- _The task_
What lines below contain the string "gold"? List them all.

Start of Stored data

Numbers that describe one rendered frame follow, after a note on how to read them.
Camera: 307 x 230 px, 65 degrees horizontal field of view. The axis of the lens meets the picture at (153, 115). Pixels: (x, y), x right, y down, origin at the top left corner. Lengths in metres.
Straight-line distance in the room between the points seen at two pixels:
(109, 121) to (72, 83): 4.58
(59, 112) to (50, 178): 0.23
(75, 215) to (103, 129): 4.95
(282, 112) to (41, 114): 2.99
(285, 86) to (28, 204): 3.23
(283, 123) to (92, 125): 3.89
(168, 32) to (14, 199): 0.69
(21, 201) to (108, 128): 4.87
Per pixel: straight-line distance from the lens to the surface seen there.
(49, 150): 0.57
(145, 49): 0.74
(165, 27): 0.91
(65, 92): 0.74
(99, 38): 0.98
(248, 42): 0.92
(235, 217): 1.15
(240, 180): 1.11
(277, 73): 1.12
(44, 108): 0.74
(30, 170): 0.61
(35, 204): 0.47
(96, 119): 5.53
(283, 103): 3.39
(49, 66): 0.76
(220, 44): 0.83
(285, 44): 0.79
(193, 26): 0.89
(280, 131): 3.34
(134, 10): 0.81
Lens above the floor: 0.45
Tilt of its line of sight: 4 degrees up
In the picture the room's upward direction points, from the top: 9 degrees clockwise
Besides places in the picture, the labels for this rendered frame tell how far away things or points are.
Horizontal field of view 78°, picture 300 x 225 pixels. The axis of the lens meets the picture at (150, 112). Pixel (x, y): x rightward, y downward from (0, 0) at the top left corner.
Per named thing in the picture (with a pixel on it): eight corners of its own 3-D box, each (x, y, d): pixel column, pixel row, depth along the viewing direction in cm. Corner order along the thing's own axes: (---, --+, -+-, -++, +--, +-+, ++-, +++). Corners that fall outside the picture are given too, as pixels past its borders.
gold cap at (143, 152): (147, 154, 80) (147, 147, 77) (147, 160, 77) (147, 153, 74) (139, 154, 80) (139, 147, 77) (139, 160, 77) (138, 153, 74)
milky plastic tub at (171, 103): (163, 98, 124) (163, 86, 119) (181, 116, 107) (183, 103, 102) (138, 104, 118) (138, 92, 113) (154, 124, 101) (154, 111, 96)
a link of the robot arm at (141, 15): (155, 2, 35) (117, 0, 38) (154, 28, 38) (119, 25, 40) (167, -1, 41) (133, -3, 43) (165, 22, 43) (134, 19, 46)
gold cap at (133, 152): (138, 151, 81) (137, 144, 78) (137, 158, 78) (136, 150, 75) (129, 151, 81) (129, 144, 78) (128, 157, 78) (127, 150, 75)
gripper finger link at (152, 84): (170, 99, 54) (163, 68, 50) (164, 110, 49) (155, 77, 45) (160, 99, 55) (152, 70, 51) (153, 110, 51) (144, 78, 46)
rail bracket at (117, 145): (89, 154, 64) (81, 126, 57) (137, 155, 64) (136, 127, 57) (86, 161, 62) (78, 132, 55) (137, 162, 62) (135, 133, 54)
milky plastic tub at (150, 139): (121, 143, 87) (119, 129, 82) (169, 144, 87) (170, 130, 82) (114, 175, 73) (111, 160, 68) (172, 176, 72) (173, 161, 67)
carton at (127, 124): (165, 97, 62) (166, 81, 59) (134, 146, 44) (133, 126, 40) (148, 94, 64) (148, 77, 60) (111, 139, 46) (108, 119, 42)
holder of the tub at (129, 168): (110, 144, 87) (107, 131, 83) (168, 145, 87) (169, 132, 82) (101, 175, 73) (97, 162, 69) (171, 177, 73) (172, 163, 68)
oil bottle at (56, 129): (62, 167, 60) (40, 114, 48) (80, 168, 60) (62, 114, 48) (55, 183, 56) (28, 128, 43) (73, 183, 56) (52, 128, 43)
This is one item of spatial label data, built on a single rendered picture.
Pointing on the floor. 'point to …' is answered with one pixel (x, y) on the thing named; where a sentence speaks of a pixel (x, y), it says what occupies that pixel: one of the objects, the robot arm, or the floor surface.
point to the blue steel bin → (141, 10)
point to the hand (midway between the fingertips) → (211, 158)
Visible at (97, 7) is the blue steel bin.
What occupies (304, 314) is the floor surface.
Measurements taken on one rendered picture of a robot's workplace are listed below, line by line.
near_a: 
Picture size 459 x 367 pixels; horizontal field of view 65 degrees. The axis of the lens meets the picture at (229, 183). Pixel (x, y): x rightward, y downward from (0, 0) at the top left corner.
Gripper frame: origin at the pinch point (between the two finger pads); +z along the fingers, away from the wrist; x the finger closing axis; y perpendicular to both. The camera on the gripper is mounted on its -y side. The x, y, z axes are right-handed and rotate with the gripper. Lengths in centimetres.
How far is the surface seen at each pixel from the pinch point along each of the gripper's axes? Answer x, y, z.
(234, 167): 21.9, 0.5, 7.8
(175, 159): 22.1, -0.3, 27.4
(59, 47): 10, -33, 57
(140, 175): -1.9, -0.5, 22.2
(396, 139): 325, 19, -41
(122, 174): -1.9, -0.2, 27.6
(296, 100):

End of Stored data

- _Exercise solution_
gold cap at (143, 152): (147, 154, 80) (147, 147, 77) (147, 160, 77) (147, 153, 74) (139, 154, 80) (139, 147, 77) (139, 160, 77) (138, 153, 74)
gold cap at (133, 152): (138, 151, 81) (137, 144, 78) (137, 158, 78) (136, 150, 75) (129, 151, 81) (129, 144, 78) (128, 157, 78) (127, 150, 75)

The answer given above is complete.